Nina shook her head. “I thought you were twins,” she couldn’t resist saying.
“Yes, but I’m four minutes older, which makes Jeff my little brother,” Samantha replied with irrefutable logic. “Want to help me look for him?”
The princess was a storm of kinetic energy, skipping down the halls, constantly opening doors or peering behind furniture in search of her twin. The entire time she kept up a steady stream of chatter, her own greatest-hits tour of the palace.
“This room is haunted by the ghost of Queen Thérèse. I know it’s her because the ghost speaks French,” she declared ominously, pointing at the shuttered downstairs parlor. Or “I used to roller-skate down these halls, till my dad caught me and said I can’t. Beatrice did it too, but it never matters what Beatrice does.” Samantha didn’t sound resentful, just pensive. “She’s going to be queen someday.”
“And what are you going to be?” Nina asked, curious.
Samantha grinned. “Everything else.”
She led Nina from one unbelievable place to another, through storerooms of pressed linen napkins and kitchens that soared larger than ballrooms, where the chef gave them sugar cookies out of a painted blue jar. The princess bit into her cookie, but Nina tucked hers into her pocket. It was too pretty to eat.
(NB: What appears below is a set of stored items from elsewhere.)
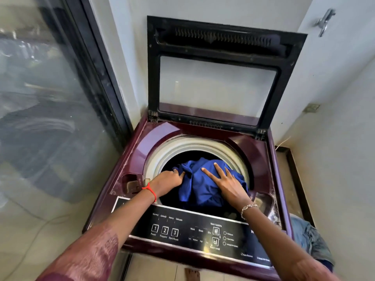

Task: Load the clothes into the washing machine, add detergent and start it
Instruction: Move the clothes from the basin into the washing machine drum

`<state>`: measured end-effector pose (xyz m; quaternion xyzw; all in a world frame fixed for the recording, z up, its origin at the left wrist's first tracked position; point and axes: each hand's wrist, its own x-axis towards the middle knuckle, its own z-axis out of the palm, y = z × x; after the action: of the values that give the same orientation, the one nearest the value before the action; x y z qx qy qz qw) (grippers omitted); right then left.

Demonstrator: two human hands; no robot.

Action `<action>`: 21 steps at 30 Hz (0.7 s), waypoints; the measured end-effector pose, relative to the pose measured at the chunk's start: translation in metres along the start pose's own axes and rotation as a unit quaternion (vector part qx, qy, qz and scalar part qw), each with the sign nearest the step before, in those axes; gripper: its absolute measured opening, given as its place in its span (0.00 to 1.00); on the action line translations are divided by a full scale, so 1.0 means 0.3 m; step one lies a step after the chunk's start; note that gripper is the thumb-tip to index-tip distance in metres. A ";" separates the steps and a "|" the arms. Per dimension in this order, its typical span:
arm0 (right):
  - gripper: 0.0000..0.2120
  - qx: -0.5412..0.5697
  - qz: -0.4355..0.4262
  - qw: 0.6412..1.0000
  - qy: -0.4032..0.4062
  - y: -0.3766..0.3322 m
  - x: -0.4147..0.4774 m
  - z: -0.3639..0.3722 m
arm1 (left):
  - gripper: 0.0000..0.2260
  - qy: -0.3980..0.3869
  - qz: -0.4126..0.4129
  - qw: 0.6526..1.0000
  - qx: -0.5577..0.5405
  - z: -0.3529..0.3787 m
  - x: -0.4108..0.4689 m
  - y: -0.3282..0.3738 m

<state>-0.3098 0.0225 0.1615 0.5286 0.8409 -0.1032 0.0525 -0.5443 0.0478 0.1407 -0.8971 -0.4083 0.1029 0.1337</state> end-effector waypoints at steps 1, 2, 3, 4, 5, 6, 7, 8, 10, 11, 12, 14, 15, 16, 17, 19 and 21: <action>0.34 -0.005 -0.001 1.000 -0.012 0.007 0.027 0.019 | 0.18 -0.019 -0.001 1.000 0.009 -0.012 0.018 -0.006; 0.35 -0.013 -0.002 1.000 -0.018 0.015 0.052 0.036 | 0.14 -0.041 0.003 0.999 0.019 -0.014 0.034 -0.010; 0.35 -0.022 -0.003 0.999 -0.025 0.022 0.078 0.056 | 0.12 -0.065 0.018 0.998 0.010 -0.010 0.051 -0.014; 0.36 -0.033 -0.002 0.999 -0.032 0.028 0.102 0.075 | 0.14 -0.106 0.026 0.994 -0.013 0.008 0.069 -0.014; 0.36 -0.041 -0.004 0.999 -0.035 0.032 0.120 0.090 | 0.16 -0.148 0.033 0.988 -0.029 0.036 0.088 -0.014; 0.36 -0.047 -0.007 0.998 -0.045 0.036 0.140 0.110 | 0.16 -0.181 0.035 0.982 -0.047 0.053 0.105 -0.018; 0.38 -0.053 -0.011 0.997 -0.050 0.038 0.157 0.128 | 0.16 -0.191 0.038 0.979 -0.061 0.066 0.118 -0.022; 0.42 -0.056 -0.019 0.998 -0.038 0.038 0.174 0.147 | 0.16 -0.194 0.042 0.978 -0.071 0.083 0.127 -0.022; 0.52 -0.051 -0.023 0.996 -0.076 0.034 0.205 0.190 | 0.15 -0.220 0.045 0.970 -0.095 0.125 0.134 -0.016; 0.53 -0.062 -0.017 0.993 -0.104 0.046 0.223 0.230 | 0.15 -0.228 0.046 0.966 -0.109 0.148 0.135 -0.012; 0.51 -0.045 0.003 0.990 -0.134 0.066 0.243 0.293 | 0.15 -0.237 0.048 0.963 -0.119 0.175 0.135 -0.010; 0.46 -0.012 0.005 0.987 -0.162 0.068 0.247 0.356 | 0.16 -0.267 0.056 0.951 -0.146 0.208 0.131 -0.010; 0.44 -0.017 -0.004 0.984 -0.177 0.054 0.241 0.351 | 0.17 -0.280 0.061 0.945 -0.157 0.228 0.128 -0.007; 0.42 -0.028 -0.015 0.983 -0.182 0.049 0.236 0.364 | 0.17 -0.292 0.063 0.940 -0.164 0.241 0.125 -0.004; 0.41 -0.051 -0.037 0.979 -0.193 0.051 0.225 0.380 | 0.19 -0.299 0.064 0.937 -0.167 0.248 0.130 -0.003; 0.38 -0.048 -0.098 0.970 -0.216 0.054 0.214 0.407 | 0.22 -0.298 0.062 0.935 -0.181 0.243 0.144 -0.001; 0.38 -0.031 -0.098 0.963 -0.250 0.042 0.230 0.393 | 0.28 -0.294 0.070 0.932 -0.199 0.239 0.162 0.001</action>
<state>-0.3310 0.0613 0.0319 0.3992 0.8513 -0.2111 0.2671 -0.5337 0.0956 0.0693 -0.8610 -0.3780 0.2878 -0.1814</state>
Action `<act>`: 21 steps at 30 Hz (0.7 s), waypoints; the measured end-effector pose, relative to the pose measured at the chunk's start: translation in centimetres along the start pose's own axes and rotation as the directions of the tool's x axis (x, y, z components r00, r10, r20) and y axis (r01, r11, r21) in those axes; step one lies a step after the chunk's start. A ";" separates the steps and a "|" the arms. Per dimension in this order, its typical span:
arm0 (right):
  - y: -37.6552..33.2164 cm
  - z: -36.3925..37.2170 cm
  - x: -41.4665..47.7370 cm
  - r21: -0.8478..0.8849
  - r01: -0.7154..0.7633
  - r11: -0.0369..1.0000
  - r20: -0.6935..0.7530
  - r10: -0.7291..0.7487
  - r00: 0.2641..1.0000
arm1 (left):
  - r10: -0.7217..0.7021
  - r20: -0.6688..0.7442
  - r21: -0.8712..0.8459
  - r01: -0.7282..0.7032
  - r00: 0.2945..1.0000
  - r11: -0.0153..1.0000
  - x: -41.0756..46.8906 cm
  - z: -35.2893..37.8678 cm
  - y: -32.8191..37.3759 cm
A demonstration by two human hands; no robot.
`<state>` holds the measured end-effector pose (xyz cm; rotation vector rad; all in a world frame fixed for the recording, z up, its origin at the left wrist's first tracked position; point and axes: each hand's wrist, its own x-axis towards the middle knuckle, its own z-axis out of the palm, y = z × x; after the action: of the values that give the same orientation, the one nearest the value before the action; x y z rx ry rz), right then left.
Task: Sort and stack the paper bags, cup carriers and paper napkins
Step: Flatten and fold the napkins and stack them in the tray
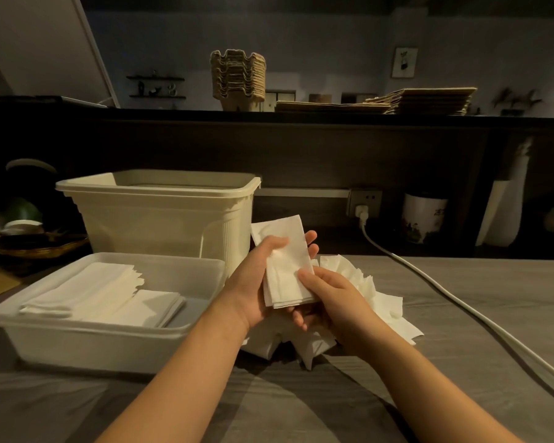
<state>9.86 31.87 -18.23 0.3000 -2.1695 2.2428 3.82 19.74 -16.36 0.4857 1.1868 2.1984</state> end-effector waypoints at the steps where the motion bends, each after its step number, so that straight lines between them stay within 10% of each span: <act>1: 0.0 0.0 0.0 0.006 0.003 1.000 -0.011 -0.003 1.000 | -0.007 0.007 0.043 0.007 1.000 0.999 0.0 -0.1 0.0; 21: -0.1 0.1 0.0 -0.091 0.009 0.996 -0.002 -0.009 1.000 | 0.043 -0.049 -0.041 -0.045 0.998 0.998 0.1 -0.2 0.4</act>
<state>9.91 31.80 -18.10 0.3052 -2.2561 2.1307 3.50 19.57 -16.11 0.4482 1.1627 2.2798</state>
As they looped back toward the bench, Nina was startled to see her mamá walking down the hallway, chatting easily with the king. Their eyes lit on Nina, and she instinctively froze.
The king smiled, a genial, boyish smile that made his eyes twinkle. “And who have we here?”
Nina had never met a king before, yet some unbidden instinct—perhaps all the times she’d seen him on television—prompted her to bob into a curtsy.
“This is my daughter, Nina,” her mamá murmured.
Samantha trotted over to her father and tugged at his hand. “Dad, can Nina come over again soon?” she pleaded.
The king turned his warm eyes on Nina’s mamá. “Samantha is right. I hope you’ll bring Nina here in the afternoons. After all, it’s not like we have a short workday.”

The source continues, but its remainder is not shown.